_WORK REQUIRED_
A line qualifies if it holds the string "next". Copy every qualifying line from the records.

_DATA UNDER STUDY_
==================================================

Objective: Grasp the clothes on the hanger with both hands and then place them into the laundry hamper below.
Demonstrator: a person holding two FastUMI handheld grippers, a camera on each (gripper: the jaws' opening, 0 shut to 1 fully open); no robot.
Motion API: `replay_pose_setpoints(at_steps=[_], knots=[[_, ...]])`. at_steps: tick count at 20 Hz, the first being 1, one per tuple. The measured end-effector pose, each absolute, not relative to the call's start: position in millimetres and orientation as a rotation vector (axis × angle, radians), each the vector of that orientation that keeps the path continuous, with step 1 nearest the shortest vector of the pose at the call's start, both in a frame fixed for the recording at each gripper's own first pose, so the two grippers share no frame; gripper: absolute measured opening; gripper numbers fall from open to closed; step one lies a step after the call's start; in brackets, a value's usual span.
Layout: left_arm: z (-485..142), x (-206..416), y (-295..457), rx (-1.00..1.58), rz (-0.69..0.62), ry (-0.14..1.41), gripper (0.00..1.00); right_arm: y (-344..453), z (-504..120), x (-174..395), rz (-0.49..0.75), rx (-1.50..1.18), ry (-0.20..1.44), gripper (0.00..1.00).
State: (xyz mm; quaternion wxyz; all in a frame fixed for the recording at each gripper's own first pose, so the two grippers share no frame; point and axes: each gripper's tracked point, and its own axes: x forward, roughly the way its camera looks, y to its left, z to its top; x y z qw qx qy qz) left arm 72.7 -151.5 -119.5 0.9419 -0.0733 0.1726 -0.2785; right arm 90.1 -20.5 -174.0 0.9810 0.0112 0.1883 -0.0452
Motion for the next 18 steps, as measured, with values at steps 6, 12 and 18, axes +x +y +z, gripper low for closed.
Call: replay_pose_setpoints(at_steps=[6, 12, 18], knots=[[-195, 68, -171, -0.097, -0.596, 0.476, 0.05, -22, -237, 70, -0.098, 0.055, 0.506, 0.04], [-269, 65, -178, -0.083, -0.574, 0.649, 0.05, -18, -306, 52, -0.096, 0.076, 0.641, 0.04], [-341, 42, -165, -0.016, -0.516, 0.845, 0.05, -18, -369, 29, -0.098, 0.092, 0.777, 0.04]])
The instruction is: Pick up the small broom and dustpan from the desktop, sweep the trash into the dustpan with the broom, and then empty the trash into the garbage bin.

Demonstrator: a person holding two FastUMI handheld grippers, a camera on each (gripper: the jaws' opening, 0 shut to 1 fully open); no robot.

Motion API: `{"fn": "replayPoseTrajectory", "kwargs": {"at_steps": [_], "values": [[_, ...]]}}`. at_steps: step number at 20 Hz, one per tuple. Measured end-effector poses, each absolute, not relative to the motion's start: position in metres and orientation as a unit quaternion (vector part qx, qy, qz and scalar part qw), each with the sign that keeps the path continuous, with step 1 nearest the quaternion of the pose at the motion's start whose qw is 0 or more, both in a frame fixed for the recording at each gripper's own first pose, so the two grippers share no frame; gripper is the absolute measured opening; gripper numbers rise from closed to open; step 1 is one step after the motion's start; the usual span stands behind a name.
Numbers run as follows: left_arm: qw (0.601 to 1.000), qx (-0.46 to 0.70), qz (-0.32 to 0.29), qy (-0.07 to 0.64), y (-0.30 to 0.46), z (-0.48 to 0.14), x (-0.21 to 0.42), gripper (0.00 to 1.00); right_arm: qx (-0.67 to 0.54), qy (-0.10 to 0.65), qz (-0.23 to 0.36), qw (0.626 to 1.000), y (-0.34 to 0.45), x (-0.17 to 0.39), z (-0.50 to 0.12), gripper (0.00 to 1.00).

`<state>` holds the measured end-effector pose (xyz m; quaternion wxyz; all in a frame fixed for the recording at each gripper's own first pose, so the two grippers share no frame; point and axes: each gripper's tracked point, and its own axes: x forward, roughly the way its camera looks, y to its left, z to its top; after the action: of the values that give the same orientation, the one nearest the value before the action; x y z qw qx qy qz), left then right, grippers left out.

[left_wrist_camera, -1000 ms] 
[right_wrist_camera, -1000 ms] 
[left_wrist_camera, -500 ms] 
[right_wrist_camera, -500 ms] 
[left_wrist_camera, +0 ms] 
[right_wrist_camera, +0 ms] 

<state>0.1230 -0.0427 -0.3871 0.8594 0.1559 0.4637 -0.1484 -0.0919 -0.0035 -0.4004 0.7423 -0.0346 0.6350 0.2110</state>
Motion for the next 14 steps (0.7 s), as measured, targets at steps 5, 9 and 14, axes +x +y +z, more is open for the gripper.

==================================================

_RESULT_
Motion for the next 18 steps, as measured, with values at steps 6, 12 and 18, axes +x +y +z, gripper low for closed.
Motion for the next 14 steps (0.7 s), as measured, targets at steps 5, 9 and 14, axes +x +y +z, more is open for the gripper.

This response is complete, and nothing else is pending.